И как только подумал Архип о тепле, о покойном домашнем тепле, так сразу окоченел. Казалось, единым махом просек его до костей и насквозь студеный ветер. Архип сжался, пытаясь сохранить в теле хоть теплую крупицу. И скорее, скорее поковылял к магазинам, что стояли за площадью, справа. Там можно отогреться.
Он прошел полпути, когда пахнул ему в лицо сладкий запах свежего пшеничного хлеба. Архип споткнулся и стал, вначале ничего не понимая, он замер и стоял, вновь и вновь вдыхая этот благостный, добрый, почти забытый дух. Надышавшись всласть и опомнившись, Архип пошел к хлебу, к магазину.
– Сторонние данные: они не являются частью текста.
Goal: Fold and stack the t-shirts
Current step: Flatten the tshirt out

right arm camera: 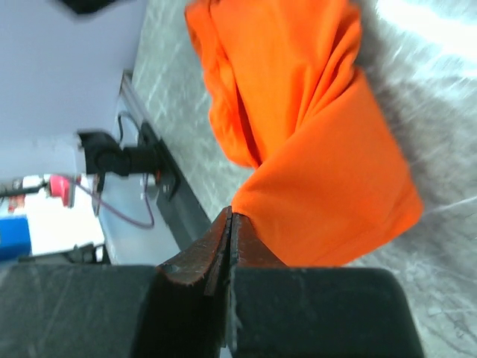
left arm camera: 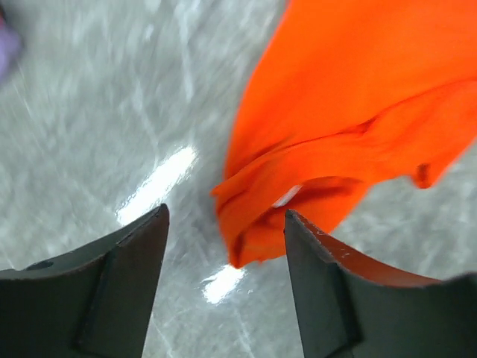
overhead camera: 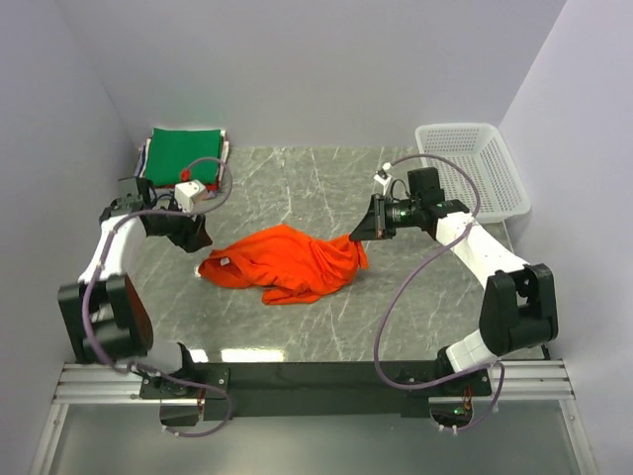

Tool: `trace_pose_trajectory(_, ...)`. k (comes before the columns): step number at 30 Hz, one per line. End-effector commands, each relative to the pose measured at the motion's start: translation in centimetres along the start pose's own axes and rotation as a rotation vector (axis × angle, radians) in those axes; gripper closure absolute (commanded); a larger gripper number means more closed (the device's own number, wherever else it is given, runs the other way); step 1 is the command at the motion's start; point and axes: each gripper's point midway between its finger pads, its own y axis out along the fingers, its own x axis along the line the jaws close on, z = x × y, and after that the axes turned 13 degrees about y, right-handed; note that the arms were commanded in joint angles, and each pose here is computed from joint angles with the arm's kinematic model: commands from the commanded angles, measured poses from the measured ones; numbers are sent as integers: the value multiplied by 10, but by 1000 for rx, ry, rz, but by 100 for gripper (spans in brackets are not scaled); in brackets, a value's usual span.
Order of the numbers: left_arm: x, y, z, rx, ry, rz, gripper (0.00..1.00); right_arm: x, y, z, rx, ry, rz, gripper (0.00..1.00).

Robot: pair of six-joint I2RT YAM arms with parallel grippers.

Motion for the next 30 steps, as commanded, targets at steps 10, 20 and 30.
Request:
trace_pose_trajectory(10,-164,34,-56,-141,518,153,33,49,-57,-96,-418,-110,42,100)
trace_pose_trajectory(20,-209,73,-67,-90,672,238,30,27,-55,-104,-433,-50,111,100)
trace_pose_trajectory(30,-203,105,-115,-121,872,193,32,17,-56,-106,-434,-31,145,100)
Хлеб выгружали из машины. Старик, глотая слюну, прошел в магазин, и голова его кругом пошла, опьяненная райским запахом хлеба.
Народу не было. Продавщица в белом резала свежие буханки пополам и в четверть и бросала их на полки, прикрытые стеклом. Архип потянулся к четвертушке. "Я заплачу, дочушка, заплачу..." - пробормотал он и захлебнулся, когда в руке у него очутилась теплая горбушка. И стыдясь, и; ничего не умея с собой сделать, Архип лишь успел шагнуть в сторону и, разломив четвертушку, начал есть ее. Так сладок был этот чистый пшеничный хлеб с упругой, хрусткой корочкой, с еще горячей ноздреватой мякушкой, так вкусен был и едов, что Архип не заметил, как съел четвертушку. Последний кус проглотил и почувствовал, как теплый хлеб обогрел нутро и по жилам потек горячим током. А хотелось еще. И он снова подошел и взял четвертушку, оправдываясь перед продавщицей: "Я заплачу, дочушка, не боись, деньги есть. С дороги я, наголодался за день, намерзся... Теплый, хлебушко..." - дрогнул голос его.
- Ешь, дедушка, на доброе здоровье...
Вторую четвертушку дед Архип ел медленнее, но с еще большим вкусом. Он жевал и чуял языком и небом, пресную сладость пшеничника, слышал еле заметный и дразнящий дух хмельной кислины и сухарную горчину корочки. Вторая четвертушка тоже кончилась. После нее деда Архипа ударило в пот. Перед продавщицей было стыдно, но хотелось хлеба еще. Сладкий дух его нагонял слюну.
- Уж прости, дочушка, я еще съем. Наскучал по свежему хлебушку. Сколько лет-годов теплого не ел.
Продавщица ничего ему не ответила, поглядела внимательно и ушла в свою каморку и скоро вернулась с полной кружкой горячего чаю. Она и стул принесла, усадила деда Архипа возле подоконника.
- Садись, дедушка. Пей, ешь, отогревайся.
Горячая волна благодарности к незнакомому доброму человеку подступила к сердцу.